I was raised in the Bible Belt in a fairly fundie environment. My parents were reasonably cool about some things, compared to the rest of my family, but they certainly had their issues. But they did let me watch Disney movies, which turned out to be a point of major contention between them and my other relatives.
See, I think some people think this weird fight between Disney and fundies is new. It is very not new. I know that Disney’s attempts at inclusion in their media have been the source of a lot of mockery, but what a lot of people don’t understand is that as far as actual company policy goes, Disney has actually been an industry leader for queer rights. They’ve had policies assuring equal healthcare and partner benefits for queer employees since the early 90s.
I’m not sure how many people reading this right now remember the early 90s, but that was very much not industry standard.
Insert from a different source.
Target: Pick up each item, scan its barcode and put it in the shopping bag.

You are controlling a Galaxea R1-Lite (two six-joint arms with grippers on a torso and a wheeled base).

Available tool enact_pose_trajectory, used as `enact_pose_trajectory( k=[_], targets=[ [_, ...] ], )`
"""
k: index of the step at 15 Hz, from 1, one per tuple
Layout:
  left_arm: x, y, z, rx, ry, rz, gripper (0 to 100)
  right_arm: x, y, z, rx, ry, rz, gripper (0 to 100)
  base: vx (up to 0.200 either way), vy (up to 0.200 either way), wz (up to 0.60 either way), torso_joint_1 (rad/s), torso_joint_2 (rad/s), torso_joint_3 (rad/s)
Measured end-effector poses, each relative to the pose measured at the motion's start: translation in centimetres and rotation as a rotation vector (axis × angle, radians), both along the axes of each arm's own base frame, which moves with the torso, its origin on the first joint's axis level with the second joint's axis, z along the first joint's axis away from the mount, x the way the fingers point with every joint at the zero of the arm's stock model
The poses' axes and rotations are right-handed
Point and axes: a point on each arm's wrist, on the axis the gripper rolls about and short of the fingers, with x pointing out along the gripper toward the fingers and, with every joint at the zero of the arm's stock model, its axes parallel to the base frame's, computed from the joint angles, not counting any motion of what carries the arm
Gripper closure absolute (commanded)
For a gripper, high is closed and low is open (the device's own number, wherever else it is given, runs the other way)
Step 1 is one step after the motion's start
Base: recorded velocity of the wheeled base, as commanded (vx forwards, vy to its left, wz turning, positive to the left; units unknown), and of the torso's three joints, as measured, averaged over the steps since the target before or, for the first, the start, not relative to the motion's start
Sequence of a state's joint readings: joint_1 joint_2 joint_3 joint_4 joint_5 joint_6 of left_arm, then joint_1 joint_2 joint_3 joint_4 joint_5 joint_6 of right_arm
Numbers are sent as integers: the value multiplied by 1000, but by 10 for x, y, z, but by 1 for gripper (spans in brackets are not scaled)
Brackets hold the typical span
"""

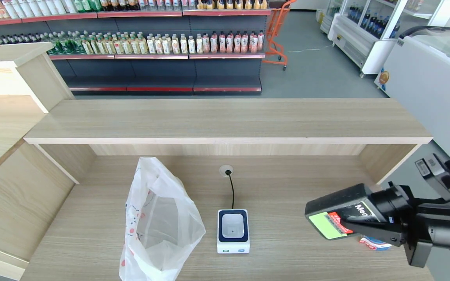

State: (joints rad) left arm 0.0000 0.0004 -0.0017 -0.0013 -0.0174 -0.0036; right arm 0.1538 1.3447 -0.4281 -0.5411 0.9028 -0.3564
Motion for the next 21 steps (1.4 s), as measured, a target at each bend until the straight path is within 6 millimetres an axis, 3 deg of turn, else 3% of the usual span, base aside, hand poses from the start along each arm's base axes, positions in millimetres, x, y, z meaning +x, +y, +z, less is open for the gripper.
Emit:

It was a big deal when Disney announced that non-married queer partners would be getting the same benefits as the married heterosexual ones.
Like — it went further than just saying that any unmarried partners would be eligible for spousal benefits. It straight-up said that non-same-sex partners would still need to be married to receive spousal benefits, but because same-sex partners couldn’t do that, proof that they lived together as an established couple would be enough.
In other words, it put long-term same-sex partners on a higher level than opposite-sex partners who just weren’t married yet. It put them on the exact same level as heterosexual married partners.
They weren’t the first company ever to do this, but they were super early. And they were certainly the first mainstream “family-friendly” company to do it.
Conservatives lost their damn minds.
Protests, boycotts, sermons, the whole nine yards. I can’t tell you how many books about the evils of Disney my grandmother tried to get my parents to read when I was a kid.
When we later moved to Florida, I realized just how many queer people work at Disney — because historically speaking, it’s been a company that has guaranteed them safety, non-discrimination, and equal rights. That’s when I became aware of their unofficial “Gay Days” and how Christians would show up from all over the country to protest them every year. Apparently my grandmother had been upset about these days for years, but my parents had just kind of ignored her.
Out of curiosity, I ended up reading one of the books my grandmother kept leaving at our house. And friends — it’s amazing how similar that (terrible, poorly written) rhetoric was to what people are saying these days. Disney hires gay pedophiles who want to abuse your children. Disney is trying to normalize Satanism in our beautiful, Christian America. 
Just tons of conspiracy theories in there that ranged from “a few bad things happened that weren’t actually Disney’s fault, but they did happen” to “Pocahontas is an evil movie, not because it distorts history and misrepresents indigenous life, but because it might teach children respect for nature. Which, as we all know, would cause them all to become Wiccans who believe in climate change.”
Like — please, take it from someone who knows. This weird fight between fundies and Disney is not new. This is not Disney’s first (gay) rodeo. These people have always believed that Disney is full of evil gays who are trying to groom and sexually abuse children.
The main difference now is that these beliefs are becoming mainstream. It’s not just conservative pastors who are talking about this. It’s not just church groups showing up to boycott Gay Day. Disney is starting to (reluctantly) say the quiet part out loud, and so are the Republicans. Disney is publicly supporting queer rights and announcing company-supported queer events and the Republican Party is publicly calling them pedophiles and enacting politically driven revenge.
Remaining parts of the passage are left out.